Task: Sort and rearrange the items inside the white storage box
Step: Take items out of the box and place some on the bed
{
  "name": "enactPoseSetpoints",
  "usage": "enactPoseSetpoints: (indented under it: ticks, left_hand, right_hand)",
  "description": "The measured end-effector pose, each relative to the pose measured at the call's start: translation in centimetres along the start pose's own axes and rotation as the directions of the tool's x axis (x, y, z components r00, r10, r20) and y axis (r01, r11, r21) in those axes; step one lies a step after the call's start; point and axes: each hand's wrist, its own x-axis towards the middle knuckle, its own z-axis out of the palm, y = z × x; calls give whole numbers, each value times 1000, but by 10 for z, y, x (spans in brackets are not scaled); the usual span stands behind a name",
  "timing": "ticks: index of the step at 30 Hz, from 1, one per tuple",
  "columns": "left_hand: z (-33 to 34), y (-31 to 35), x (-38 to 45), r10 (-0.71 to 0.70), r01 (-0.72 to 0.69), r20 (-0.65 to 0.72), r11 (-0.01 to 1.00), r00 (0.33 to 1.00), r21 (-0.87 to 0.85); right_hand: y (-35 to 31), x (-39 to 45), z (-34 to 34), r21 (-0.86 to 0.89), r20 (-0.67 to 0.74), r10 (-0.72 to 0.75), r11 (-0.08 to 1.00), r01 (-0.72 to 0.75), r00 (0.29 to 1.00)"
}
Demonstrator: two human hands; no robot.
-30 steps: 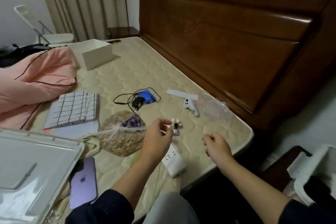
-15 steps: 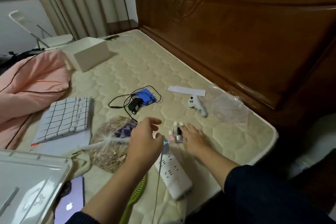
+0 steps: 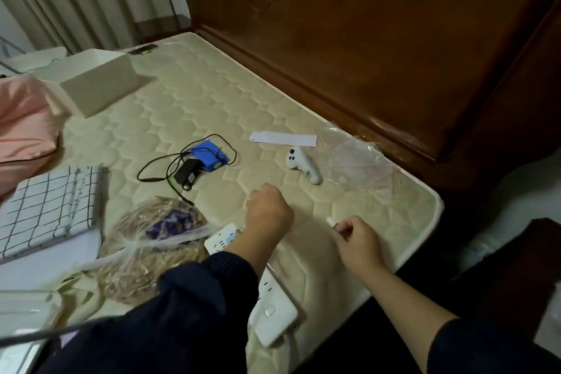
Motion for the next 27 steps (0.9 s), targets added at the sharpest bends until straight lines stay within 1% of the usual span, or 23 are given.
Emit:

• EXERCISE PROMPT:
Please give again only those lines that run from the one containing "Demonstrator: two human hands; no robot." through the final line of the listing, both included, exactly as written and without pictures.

• ANSWER BOX:
Demonstrator: two human hands; no robot.
-30 steps: 
-15 steps: 
+0 steps: 
Motion for the next 27 steps (0.9 s), targets added at the sharpest bends until straight lines stay within 1% of the usual span, or 23 are given.
Emit:

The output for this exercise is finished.